**THE TASK:** Return the records exactly, please. Every line should match.

**SOURCE INFORMATION:**

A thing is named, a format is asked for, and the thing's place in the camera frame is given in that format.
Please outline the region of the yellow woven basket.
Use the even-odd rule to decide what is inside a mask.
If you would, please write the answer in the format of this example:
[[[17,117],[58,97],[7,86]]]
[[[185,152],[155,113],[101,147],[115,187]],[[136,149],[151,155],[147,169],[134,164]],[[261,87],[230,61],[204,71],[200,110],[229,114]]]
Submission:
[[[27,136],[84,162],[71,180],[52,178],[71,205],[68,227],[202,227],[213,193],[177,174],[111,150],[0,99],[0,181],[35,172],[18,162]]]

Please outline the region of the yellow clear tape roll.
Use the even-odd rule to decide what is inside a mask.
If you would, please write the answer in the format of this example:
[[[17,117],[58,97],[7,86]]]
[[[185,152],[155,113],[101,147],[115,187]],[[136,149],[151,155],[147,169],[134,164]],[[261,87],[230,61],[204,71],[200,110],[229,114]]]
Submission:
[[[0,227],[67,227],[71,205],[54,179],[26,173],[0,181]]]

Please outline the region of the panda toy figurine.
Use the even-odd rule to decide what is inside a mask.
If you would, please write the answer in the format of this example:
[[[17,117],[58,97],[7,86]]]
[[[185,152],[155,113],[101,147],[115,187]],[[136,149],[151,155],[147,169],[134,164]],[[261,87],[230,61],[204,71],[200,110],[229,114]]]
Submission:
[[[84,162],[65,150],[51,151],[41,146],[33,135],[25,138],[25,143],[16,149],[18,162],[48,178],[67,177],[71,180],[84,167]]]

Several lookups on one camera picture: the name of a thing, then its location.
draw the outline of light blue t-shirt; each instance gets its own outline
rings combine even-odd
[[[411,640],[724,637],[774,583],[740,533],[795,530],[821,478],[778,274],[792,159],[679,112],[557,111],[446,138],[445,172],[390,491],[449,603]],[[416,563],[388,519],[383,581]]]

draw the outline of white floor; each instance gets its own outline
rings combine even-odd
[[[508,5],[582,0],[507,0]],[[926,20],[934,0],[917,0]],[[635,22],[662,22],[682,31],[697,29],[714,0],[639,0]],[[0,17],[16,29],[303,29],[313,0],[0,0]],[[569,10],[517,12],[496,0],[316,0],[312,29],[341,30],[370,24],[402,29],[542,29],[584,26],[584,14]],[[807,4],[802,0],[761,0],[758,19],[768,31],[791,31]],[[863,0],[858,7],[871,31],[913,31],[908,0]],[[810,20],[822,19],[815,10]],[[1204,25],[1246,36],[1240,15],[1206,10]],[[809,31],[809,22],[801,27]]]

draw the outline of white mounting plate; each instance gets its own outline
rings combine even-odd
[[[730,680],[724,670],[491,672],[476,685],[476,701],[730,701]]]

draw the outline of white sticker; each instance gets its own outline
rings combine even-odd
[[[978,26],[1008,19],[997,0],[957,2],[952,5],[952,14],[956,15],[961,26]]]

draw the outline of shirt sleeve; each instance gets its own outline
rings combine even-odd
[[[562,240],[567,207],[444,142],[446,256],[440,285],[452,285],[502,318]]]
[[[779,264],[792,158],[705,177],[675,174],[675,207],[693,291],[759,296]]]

**ANSWER:**
A thing is named, a format is asked for, and the thing's place in the camera frame is given in that format.
Please outline the region of the yellow woven basket.
Use the even-odd rule to decide what is inside a mask.
If you would, please write the answer in the format of this example:
[[[17,117],[58,97],[7,86]]]
[[[185,152],[155,113],[101,147],[115,187]],[[136,149],[151,155],[147,169],[134,164]],[[261,87],[230,61],[204,71],[200,110],[229,114]]]
Submission:
[[[27,136],[84,162],[71,180],[52,178],[71,205],[68,227],[202,227],[213,193],[177,174],[111,150],[0,99],[0,181],[35,172],[18,162]]]

Please outline the region of the yellow clear tape roll.
Use the even-odd rule to decide what is inside a mask.
If you would, please write the answer in the format of this example:
[[[17,117],[58,97],[7,86]]]
[[[185,152],[155,113],[101,147],[115,187]],[[136,149],[151,155],[147,169],[134,164]],[[261,87],[230,61],[204,71],[200,110],[229,114]]]
Submission:
[[[0,227],[67,227],[71,205],[54,179],[26,173],[0,181]]]

Please outline the region of the panda toy figurine.
Use the even-odd rule to decide what is inside a mask.
If you would, please write the answer in the format of this example:
[[[17,117],[58,97],[7,86]]]
[[[185,152],[155,113],[101,147],[115,187]],[[136,149],[151,155],[147,169],[134,164]],[[261,87],[230,61],[204,71],[200,110],[229,114]]]
Submission:
[[[84,162],[65,150],[51,151],[41,146],[33,135],[25,138],[25,143],[16,149],[18,162],[48,178],[67,177],[71,180],[84,167]]]

Several lookups on one camera picture: the name of a thing, then its location.
draw the outline of light blue t-shirt; each instance gets its own outline
rings combine even-odd
[[[411,640],[724,637],[774,583],[740,533],[795,530],[821,478],[778,274],[792,159],[679,112],[557,111],[446,138],[445,172],[390,491],[449,603]],[[416,563],[388,519],[383,581]]]

draw the outline of white floor; each instance gets its own outline
rings combine even-odd
[[[508,5],[582,0],[507,0]],[[926,20],[934,0],[917,0]],[[635,22],[662,22],[682,31],[697,29],[714,0],[639,0]],[[0,17],[16,29],[303,29],[313,0],[0,0]],[[569,10],[517,12],[496,0],[316,0],[312,29],[341,30],[370,24],[402,29],[542,29],[584,26],[584,14]],[[807,4],[802,0],[761,0],[758,19],[768,31],[791,31]],[[863,0],[858,7],[871,31],[913,31],[908,0]],[[810,20],[822,19],[815,10]],[[1204,25],[1246,36],[1240,15],[1206,10]],[[809,31],[809,22],[801,27]]]

draw the outline of white mounting plate; each instance gets its own outline
rings combine even-odd
[[[730,680],[724,670],[491,672],[476,685],[476,701],[730,701]]]

draw the outline of white sticker; each instance gets its own outline
rings combine even-odd
[[[978,26],[1008,19],[997,0],[957,2],[952,5],[952,14],[956,15],[961,26]]]

draw the outline of shirt sleeve; each instance gets its own outline
rings combine even-odd
[[[562,240],[567,207],[444,142],[446,256],[440,285],[452,285],[502,318]]]
[[[779,264],[792,158],[705,177],[675,174],[675,207],[693,291],[759,296]]]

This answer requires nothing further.